Measure could force approval of controversial energy project
By Summit Voice
SUMMIT COUNTY — House Republicans ratcheted up their showdown with President Obama over the Keystone XL pipeline this week, passing a measure that would force the issuance of a permit within 30 days.
Obama previously rejected the pipeline after conservation advocates rallied the public, showing widespread grassroots opposition to the project. The legislation is expected to be incorporated into larger energy and transportation legislation and could see a vote on the House floor next week.

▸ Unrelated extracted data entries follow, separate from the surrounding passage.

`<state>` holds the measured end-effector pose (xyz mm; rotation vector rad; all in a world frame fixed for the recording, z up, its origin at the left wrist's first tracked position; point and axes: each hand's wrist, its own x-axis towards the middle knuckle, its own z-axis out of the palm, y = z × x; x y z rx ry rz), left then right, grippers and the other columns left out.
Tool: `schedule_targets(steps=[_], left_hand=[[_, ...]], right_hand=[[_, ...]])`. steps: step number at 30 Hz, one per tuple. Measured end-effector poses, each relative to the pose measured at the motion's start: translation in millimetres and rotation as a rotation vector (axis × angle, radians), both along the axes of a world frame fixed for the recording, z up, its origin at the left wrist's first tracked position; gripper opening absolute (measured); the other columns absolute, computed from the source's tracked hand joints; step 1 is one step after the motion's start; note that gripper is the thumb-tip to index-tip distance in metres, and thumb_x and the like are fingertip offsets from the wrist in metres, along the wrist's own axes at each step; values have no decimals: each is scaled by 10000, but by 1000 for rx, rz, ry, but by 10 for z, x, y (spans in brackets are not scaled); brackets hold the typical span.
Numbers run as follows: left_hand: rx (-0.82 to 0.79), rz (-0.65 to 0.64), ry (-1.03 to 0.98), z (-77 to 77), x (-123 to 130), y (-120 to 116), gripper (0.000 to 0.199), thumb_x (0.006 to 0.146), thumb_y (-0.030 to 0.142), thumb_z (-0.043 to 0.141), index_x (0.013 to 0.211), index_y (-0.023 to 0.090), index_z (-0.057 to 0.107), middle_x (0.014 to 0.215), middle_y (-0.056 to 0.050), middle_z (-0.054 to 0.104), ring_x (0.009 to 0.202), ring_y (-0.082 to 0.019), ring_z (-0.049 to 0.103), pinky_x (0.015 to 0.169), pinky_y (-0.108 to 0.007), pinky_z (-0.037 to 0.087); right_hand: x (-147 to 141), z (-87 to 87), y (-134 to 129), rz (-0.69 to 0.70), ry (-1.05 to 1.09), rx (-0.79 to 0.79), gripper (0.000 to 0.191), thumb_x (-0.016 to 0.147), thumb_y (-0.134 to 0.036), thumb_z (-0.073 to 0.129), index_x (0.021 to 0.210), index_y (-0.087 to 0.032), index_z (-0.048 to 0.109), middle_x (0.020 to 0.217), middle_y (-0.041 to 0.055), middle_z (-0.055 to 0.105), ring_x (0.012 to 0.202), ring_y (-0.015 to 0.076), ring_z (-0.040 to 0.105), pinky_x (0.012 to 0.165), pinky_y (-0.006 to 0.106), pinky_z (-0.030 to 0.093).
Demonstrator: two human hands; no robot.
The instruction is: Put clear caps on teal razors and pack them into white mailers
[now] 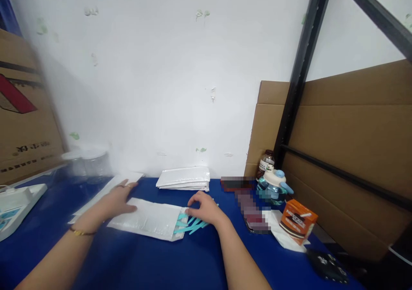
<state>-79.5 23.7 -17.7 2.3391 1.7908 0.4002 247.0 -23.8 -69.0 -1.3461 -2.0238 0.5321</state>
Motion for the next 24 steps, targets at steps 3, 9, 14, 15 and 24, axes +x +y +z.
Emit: schedule_targets(steps=[3, 9, 14, 15, 24], left_hand=[[-108, -382, 50, -170, 265, -88, 1102, 416, 402, 756, 1393, 245, 270, 1473, -127, 209, 1342, -330, 158, 1054, -445, 209], [-159, -570, 48, -467, 612, -78, 1090, 438, 487, 748, 1389, 222, 284, 1393, -139, 356, 1278, -346, 290, 1046, -467, 219], [-16, -518, -43, -494, 587, -152, 870, 482, 444, 743, 1276, 251, 444, 1193, -94, 500, 1115, -307, 455, 950, -389, 352], [-5, -519, -48, -483, 588, -170, 838, 491, 427, 740, 1261, 254, 457, 1159, -85, 509, 1079, -294, 477, 931, -377, 366], [-61, -535, -75, -473, 611, -157, 866, 467, 537, 747, 1238, 259, 467, 1107, -63, 509, 1030, -274, 477, 894, -359, 364]], right_hand=[[-126, 1, -62, 147, -95, -60, 436, 536, -410, 768, 918, -240, 643, 929, -2, 522, 775, 147, 512, 647, 233, 396], [-310, -7, -85, 70, -273, 16, 429, 508, -306, 760, 901, -215, 614, 988, 7, 482, 914, 183, 460, 798, 290, 349], [-459, -61, -50, 67, -299, 19, 333, 500, -293, 758, 774, -191, 598, 1017, 8, 478, 959, 189, 426, 830, 312, 292], [-489, -82, -40, 64, -297, 11, 303, 508, -290, 754, 744, -187, 595, 1007, 7, 482, 954, 187, 428, 821, 309, 289], [-674, -203, -3, 48, -266, 96, 194, 614, -240, 701, 759, -181, 586, 1039, 24, 512, 1010, 196, 421, 840, 327, 255]])
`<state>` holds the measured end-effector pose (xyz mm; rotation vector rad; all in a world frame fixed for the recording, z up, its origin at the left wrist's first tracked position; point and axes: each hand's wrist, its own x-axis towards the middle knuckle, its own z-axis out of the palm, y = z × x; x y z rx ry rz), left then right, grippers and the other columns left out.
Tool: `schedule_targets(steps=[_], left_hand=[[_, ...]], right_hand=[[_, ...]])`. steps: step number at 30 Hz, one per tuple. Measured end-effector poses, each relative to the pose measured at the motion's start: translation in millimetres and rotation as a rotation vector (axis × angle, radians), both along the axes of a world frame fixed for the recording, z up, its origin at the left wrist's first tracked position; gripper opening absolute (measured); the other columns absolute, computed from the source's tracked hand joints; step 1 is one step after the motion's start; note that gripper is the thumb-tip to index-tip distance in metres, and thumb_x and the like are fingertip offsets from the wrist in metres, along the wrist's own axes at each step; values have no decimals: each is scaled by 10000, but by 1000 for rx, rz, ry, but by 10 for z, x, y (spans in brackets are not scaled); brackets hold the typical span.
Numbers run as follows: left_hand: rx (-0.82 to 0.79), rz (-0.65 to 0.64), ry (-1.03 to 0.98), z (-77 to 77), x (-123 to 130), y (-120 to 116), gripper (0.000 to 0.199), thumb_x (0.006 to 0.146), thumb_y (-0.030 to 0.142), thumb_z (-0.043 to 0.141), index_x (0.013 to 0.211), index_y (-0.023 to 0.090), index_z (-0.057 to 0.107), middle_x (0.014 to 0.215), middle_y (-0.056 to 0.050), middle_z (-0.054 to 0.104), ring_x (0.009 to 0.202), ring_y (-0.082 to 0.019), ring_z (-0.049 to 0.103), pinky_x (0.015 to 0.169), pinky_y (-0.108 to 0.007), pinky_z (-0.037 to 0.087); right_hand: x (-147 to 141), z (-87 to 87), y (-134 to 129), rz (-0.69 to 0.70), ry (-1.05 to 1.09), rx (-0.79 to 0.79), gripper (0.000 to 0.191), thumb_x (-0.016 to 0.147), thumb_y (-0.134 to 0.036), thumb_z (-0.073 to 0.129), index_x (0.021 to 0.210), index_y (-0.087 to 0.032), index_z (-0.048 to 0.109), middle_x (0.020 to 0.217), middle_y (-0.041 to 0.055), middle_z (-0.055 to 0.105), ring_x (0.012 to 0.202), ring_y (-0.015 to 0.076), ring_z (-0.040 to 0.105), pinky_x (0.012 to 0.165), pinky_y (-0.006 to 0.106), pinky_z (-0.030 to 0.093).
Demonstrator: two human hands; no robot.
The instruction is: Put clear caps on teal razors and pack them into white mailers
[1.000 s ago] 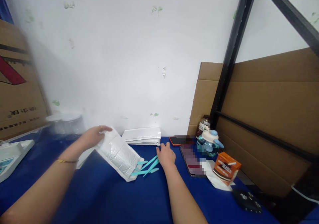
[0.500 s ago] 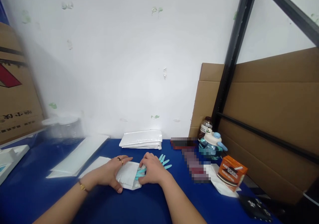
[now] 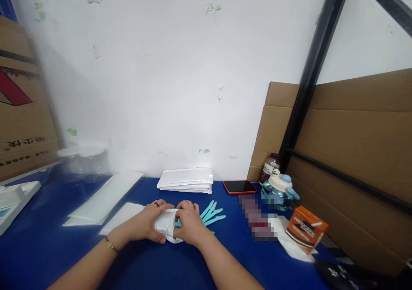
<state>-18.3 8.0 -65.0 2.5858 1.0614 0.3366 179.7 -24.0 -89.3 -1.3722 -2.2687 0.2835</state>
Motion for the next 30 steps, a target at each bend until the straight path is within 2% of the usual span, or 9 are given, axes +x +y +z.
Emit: schedule_targets(steps=[6, 11, 17, 23, 26, 30], left_hand=[[18, 48, 51, 50, -65, 2, 847, 448, 535, 744, 1213, 267, 499, 1076, -59, 521, 1024, -285, 475, 889, -359, 354], [108, 100, 56, 114, -152, 11, 793, 438, 518, 752, 1164, 286, 530, 1047, -42, 522, 1001, -280, 481, 869, -350, 348], [147, 134, 76, 166, -194, 15, 734, 430, 458, 776, 1105, 284, 546, 1013, -27, 531, 955, -263, 513, 833, -332, 356], [174, 178, 74, 200, -207, 33, 585, 471, 388, 765, 1005, 256, 566, 964, -15, 545, 893, -240, 543, 818, -333, 354], [180, 211, 54, 262, -211, 19, 547, 505, 373, 743, 1009, 255, 564, 982, -17, 548, 903, -242, 548, 815, -329, 359], [231, 225, 37, 354, -193, -34, 512, 549, 361, 721, 1025, 261, 561, 988, -15, 546, 902, -232, 548, 824, -326, 359]], right_hand=[[90, 167, -64, 58, -135, 29, 54, 745, -211, 595, 798, -197, 593, 1024, 18, 500, 1023, 185, 408, 908, 365, 220], [279, 285, -101, 59, -108, -29, 64, 798, -211, 527, 790, -218, 590, 1062, 18, 499, 1035, 185, 417, 930, 375, 230], [543, 301, -85, -21, -159, -12, 92, 764, -180, 519, 742, -217, 601, 987, 24, 526, 996, 203, 439, 947, 437, 195], [797, 279, -76, -159, -167, -107, 102, 688, -147, 549, 656, -209, 623, 877, 38, 560, 916, 225, 476, 914, 452, 217], [814, 339, -116, -151, -80, -151, 78, 696, -214, 593, 747, -237, 648, 917, 32, 579, 943, 236, 484, 931, 454, 209], [690, 376, -167, 4, -10, -235, 272, 730, -363, 614, 994, -299, 604, 1080, 18, 565, 1058, 241, 463, 976, 455, 191]])
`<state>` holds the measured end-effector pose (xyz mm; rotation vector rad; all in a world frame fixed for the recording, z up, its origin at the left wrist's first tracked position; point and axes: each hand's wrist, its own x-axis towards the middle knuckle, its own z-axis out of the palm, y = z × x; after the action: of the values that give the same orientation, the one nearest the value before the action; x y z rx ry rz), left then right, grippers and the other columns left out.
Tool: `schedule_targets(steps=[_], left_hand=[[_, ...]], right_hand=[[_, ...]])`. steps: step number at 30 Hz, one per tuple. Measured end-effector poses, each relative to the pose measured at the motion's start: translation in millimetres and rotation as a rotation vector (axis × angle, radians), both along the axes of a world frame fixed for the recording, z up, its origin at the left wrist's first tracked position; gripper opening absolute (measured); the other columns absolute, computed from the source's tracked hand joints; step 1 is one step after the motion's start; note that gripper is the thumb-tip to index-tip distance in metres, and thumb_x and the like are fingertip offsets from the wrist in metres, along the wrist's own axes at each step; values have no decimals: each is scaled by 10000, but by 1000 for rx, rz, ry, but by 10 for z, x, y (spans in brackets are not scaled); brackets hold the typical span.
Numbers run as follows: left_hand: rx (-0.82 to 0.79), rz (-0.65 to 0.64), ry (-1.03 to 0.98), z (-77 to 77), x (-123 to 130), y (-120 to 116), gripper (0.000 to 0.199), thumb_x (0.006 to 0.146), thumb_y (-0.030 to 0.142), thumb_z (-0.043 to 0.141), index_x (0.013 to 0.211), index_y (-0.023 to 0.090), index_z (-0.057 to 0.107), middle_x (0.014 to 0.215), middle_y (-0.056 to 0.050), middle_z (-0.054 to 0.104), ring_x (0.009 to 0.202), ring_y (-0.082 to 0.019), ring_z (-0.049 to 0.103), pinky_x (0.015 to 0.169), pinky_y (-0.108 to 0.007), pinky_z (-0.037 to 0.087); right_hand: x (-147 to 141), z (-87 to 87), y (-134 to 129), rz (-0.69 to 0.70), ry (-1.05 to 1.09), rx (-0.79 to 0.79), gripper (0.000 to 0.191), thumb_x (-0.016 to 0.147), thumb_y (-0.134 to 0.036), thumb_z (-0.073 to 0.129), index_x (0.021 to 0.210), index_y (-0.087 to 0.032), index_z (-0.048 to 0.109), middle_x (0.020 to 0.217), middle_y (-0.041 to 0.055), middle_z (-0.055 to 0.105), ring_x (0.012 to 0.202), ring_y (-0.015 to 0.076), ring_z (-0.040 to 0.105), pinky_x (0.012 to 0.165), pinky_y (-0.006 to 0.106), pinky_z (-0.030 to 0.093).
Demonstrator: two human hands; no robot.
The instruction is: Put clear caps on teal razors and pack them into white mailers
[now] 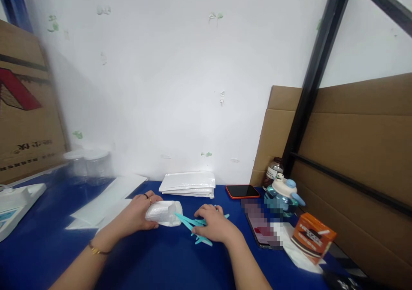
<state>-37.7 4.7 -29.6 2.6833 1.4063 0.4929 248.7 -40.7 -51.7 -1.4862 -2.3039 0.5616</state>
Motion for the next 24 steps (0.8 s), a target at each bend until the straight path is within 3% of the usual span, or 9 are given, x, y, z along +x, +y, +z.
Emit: schedule_targets(steps=[2, 6, 12, 15, 20, 24], left_hand=[[52, -5, -2, 34, -5, -12, 498, 572, 354, 711, 1039, 265, 560, 990, -15, 544, 908, -226, 545, 836, -325, 354], [126, 4, -31, 91, -112, 45, 467, 614, 348, 695, 1057, 277, 565, 998, -22, 554, 934, -229, 539, 859, -330, 348], [122, 77, -123, 234, -247, 154, 547, 641, 416, 679, 1152, 280, 534, 1049, -33, 547, 937, -241, 539, 857, -330, 376], [69, 18, -136, 287, -109, 145, 599, 646, 433, 672, 1201, 277, 510, 1074, -41, 535, 948, -242, 537, 863, -326, 381], [-36, -107, -177, 287, 209, 127, 627, 623, 435, 694, 1200, 264, 521, 1065, -48, 534, 961, -255, 528, 864, -348, 397], [-86, -222, -520, 288, 416, 56, 573, 665, 413, 682, 1178, 232, 501, 1096, -56, 533, 984, -232, 534, 873, -340, 417]], right_hand=[[-78, -33, 0, 28, -34, 11, 274, 724, -327, 625, 994, -290, 594, 1071, 13, 565, 1064, 230, 467, 996, 456, 176], [-138, -88, 27, 9, -71, 35, 221, 737, -274, 608, 957, -259, 603, 1032, 20, 572, 994, 211, 510, 948, 396, 292], [80, 42, 34, -2, 90, 36, 367, 768, -378, 576, 1123, -282, 580, 1180, 36, 542, 1072, 232, 498, 932, 350, 365], [283, 43, 48, -37, 146, 46, 412, 737, -372, 606, 1137, -282, 577, 1227, 42, 513, 1103, 241, 486, 931, 354, 385], [571, 25, 52, -30, 84, -85, 831, 437, -379, 816, 1211, -273, 533, 1316, 75, 433, 1198, 321, 402, 1006, 442, 320], [361, 160, -59, 30, 320, 35, 887, 525, -393, 785, 1318, -265, 409, 1354, 84, 407, 1243, 286, 374, 1044, 436, 283]])
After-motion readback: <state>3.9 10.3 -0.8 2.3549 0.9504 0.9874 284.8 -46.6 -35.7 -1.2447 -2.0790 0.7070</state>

An amendment that would have required the oil to remain in the United States, proposed by Rep. Ed Markey (D-Mass.), failed.
Environmental advocates say the pipeline would directly threaten numerous endangered species, increase U.S. dependence on fossil fuels and create a huge risk of oil spills.
Republicans say the pipeline project would create jobs, lower fuel costs and displace less stable energy imports with millions of barrels of safe and secure Canadian oil supplies.
“It is not unprecedented to lay an oil pipeline across America. Many pipelines already crisscross our great country,” said Nebraska Congressman Lee Terry. “Opposition to Keystone demonstrates a lack of knowledge about how energy is moved throughout the U.S., or a desire to gain political points,” said Terry.
“This legislation forcing approval of the Keystone XL pipeline isn’t about jobs or national security,” said Noah Greenwald, endangered species director at the Center for Biological Diversity. “Instead, it’s about the corrupting influence of money in Congress and the willingness of congressional Republicans to do the bidding of Big Oil. If it’s built, Keystone XL will foul our land, air, and water and put us on a dangerous trajectory toward climate catastrophe.”
The Keystone XL pipeline would transport tar-sands oil from Canada across 1,700 miles, six states and hundreds of water bodies, with the risk of oil spills along every mile. An existing pipeline called Keystone 1 has already leaked 14 times since it started operating in June 2010, including one spill that gushed 21,000 gallons of tar-sands crude.
The extraction and refinement of tar-sands oil produces two to three times more greenhouse gases per barrel than does conventional oil, representing a massive new source of fossil fuels that leading climate scientist Dr. James Hansen has said will call “game over” in our efforts to avoid irreversible global-warming calamity.
Strip mining of oil from Alberta’s tar sands is also destroying tens of thousands of acres of boreal forest and polluting hundreds of millions of gallons of water from the Athabasca River, in the process creating toxic ponds so large they can be seen from space.
“Keystone XL would be an environmental disaster and create few permanent jobs in the process,” Greenwald said. “Instead, much of the oil would be exported, and the United States would be left with oil spills, polluted landscapes and a deeper dependence on fossil fuels.”